Mitral Valve Plasty During Correction of Combined Mitral-Aortic Valve Diseases
Abstract
The aim. To study reconstructive operations on the mitral valve (MV) combined with aortic valve replacement (AVR) for combined mitral-aortic valve defects (CMAVD).
Materials and methods. The study included 1690 patients with CMAVD who underwent surgical treatment at the National Amosov Institute of Cardiovascular Surgery of the National Academy of Medical Sciences of Ukraine for the period from 01/01/2006 to 01/01/2020. Of these, 429 (23.4%) patients underwent MV reconstruction with AVR.
The following valve-sparing procedures were performed:
– application of annuloplasty ring: 123 (28.7%);
– MV suture annuloplasty: 137 (31.9%);
– open mitral commissurotomy: 47 (11.0%);
– open mitral commissurotomy + leaflet plication: 4 (0.9%);
– application of autopericardial patch on the MV leaflet: 7 (1.6%);
– alfieri procedure (MV bicuspidalization): 34 (7.9%);
– mitral valve debridgment 12: (2.8%);
– plasty with autopericardial patch: 18 (4.2%);
– removal of vegetation from MV structures : 7 (1.6%);
– resection of MV leaflets with addition of suture annuloplasty: 19 (4.4%);
– resection of MV leaflets with addition of an annuloplasty ring: 21 (4.9%).
Results.

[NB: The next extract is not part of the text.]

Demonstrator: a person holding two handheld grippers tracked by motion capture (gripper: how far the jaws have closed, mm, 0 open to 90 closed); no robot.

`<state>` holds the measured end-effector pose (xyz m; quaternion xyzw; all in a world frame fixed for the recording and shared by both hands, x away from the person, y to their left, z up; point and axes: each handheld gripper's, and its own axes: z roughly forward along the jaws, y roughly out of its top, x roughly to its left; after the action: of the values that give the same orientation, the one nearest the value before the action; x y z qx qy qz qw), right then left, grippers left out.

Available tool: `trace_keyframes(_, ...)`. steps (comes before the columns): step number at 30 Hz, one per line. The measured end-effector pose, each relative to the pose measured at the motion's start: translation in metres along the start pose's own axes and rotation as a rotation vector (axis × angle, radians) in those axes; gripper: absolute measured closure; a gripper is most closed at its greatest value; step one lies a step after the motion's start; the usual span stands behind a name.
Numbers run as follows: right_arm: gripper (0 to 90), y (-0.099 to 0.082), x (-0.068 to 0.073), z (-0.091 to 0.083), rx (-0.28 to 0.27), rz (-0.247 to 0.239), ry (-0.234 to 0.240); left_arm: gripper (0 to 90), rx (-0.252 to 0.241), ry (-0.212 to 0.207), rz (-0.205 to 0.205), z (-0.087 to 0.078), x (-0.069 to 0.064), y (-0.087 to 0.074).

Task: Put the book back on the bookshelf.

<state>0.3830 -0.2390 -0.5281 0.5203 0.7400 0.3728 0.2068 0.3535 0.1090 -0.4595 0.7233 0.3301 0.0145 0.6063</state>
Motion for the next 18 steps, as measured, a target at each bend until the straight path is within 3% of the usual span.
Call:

Fatal complications occurred in 4 cases due to heart failure (n = 2) and multiple organ failure (n = 2). Hospital mortality in AVR with MK plasticity MV plasty was 0.9%, which once again emphasizes the importance of traumatic intervention compared with combined mitral-aortic prosthetics, where mortality is 3 times higher. It decreased from 2.9% (2006–2012, n = 128) to 0.3% (2013–2019, n = 301), which indicates the effectiveness of the method with a significant increase in the number of operated patients.

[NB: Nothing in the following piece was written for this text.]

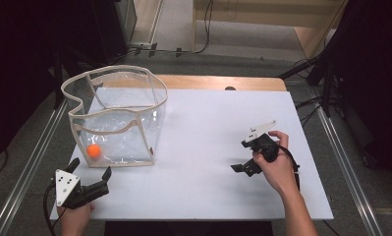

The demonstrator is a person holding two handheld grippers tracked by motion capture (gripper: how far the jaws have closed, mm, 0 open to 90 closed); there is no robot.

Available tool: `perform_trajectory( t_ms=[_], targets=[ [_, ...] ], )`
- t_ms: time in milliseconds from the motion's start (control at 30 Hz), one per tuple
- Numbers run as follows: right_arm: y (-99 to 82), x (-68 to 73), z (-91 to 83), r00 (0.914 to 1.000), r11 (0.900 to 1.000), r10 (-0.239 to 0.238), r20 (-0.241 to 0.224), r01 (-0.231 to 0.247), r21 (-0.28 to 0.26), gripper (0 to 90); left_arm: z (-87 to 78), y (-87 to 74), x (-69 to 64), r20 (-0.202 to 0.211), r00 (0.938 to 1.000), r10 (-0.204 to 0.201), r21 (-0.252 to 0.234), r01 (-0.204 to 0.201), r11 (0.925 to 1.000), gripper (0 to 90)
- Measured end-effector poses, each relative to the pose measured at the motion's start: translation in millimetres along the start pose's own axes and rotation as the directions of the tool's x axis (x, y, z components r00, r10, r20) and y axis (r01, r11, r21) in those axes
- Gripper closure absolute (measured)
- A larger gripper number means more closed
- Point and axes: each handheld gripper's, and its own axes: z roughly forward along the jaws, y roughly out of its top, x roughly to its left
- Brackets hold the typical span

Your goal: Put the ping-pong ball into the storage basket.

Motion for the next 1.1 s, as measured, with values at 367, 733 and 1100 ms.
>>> perform_trajectory(
  t_ms=[367, 733, 1100],
  targets=[
    [-20.2, 0.0, -8.6, 0.9997, 0.9991, 0.021, 0.012, -0.02, -0.038, 0.0, -0.1, -0.1, -1.0, -0.008, 0.9999, 0.009, 0.006, -0.009, 0.9999, 0.0],
    [-53.2, 1.0, -19.9, 0.9961, 0.9943, 0.06, 0.065, -0.053, -0.092, 0.0, 0.0, -0.3, -1.5, -0.009, 0.9998, 0.015, 0.003, -0.015, 0.9999, 0.0],
    [-83.1, -2.0, -32.4, 0.9875, 0.981, 0.118, 0.105, -0.099, -0.167, 0.0, 0.2, -0.4, -1.7, -0.008, 0.9998, 0.018, 0.004, -0.018, 0.9998, 0.0]
  ],
)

After correction, MV regurgitation decreased from +2.4 ± 0.3 to +0.4 ± 0.03. Coaptation of the sash Mk MV leaflets after correction was 7.4 ± 0.6 mm.
At the hospital stage there was a decrease in the diastolic peak gradient on the MV from 19.4 ± 4.8 mm Hg to 6.4 ± 0.8 mm Hg. In the remote period, 82.6% of the discharged patients (n = 351) in the period of were followed for 9.3 ± 2.4 years. Better indicators were noted in group of patients with functional class III than those with functional class IV (p <0.05). Fatal outcomes due to thromboembolic complications (n = 29) were caused by the presence of a mechanical aortic prosthesis and partial non-compliance with the protocol of anticoagulant therapy. Unsatisfactory result in the group with changes in the MV was due to the activity of the rheumatic process and progressive heart failure with prolonged atrial fibrillation (n = 37).
The etiology of the defect affected the long-term outcome. The activity of the rheumatic process in patients with functional class IV determined changes in the MV leaflets in the long term and worsened the result.
MV regurgitation increased from +0.08 ± 0.03 (5 years after surgery) to +1.2 ± 0.3 (10 years after surgery). In the long term there was an increase in the diastolic peak gradient on the MV from 9.4 ± 0.4 mm Hg (5 years after surgery) to 13.4 ± 3.2 mm Hg (10 years after surgery). MV replacement was performed in 4 patients 6, 9, 10, 11 years after surgery.
Conclusions. Given the available clinical experience, it is advisable to recommend reconstructive interventions on the MV to correct CMAVD and improve the level of survival and stability of good results.